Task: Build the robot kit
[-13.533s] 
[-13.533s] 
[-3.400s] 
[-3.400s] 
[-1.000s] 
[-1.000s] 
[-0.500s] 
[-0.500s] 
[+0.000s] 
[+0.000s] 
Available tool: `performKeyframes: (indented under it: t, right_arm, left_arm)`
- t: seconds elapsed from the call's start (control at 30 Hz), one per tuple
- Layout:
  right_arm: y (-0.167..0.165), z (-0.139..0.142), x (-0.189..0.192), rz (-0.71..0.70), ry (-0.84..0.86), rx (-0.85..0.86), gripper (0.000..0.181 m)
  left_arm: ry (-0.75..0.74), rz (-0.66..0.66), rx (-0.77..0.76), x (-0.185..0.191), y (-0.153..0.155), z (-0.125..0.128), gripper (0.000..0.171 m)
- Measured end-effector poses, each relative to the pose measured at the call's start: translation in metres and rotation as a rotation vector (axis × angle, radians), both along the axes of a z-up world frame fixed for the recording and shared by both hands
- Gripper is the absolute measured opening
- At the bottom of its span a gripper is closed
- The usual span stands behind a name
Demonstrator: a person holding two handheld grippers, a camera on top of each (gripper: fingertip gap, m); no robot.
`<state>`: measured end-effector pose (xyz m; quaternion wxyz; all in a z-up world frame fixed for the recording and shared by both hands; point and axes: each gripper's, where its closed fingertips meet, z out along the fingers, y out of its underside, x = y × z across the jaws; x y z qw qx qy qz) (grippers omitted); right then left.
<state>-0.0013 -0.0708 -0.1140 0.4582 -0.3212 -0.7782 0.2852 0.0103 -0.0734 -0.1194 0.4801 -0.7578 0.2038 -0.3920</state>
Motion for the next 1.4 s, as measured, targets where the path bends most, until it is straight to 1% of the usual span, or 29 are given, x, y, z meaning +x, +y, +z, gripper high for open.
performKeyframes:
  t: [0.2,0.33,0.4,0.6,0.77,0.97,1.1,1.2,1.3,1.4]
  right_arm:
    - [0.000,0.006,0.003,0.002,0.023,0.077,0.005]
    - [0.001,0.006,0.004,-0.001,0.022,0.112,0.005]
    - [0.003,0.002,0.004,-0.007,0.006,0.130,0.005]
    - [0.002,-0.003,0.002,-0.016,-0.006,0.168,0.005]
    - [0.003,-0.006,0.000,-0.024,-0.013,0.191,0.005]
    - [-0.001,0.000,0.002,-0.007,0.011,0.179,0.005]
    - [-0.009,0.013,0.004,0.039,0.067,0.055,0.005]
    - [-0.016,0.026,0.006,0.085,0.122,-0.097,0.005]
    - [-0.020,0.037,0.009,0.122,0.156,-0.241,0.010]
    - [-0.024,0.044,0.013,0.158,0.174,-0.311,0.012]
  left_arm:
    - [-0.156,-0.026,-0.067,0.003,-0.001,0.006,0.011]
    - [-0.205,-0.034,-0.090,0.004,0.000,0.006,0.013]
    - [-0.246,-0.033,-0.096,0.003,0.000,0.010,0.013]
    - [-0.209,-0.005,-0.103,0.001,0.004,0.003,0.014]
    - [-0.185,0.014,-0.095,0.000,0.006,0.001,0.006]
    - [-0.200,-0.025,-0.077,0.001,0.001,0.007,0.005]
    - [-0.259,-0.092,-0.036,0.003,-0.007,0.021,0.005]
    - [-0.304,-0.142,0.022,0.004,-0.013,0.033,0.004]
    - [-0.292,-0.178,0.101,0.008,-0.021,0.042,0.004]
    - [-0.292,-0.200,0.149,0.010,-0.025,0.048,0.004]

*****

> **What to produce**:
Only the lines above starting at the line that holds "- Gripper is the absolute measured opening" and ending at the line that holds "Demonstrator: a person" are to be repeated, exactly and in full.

> **Completed exercise**:
- Gripper is the absolute measured opening
- At the bottom of its span a gripper is closed
- The usual span stands behind a name
Demonstrator: a person holding two handheld grippers, a camera on top of each (gripper: fingertip gap, m); no robot.

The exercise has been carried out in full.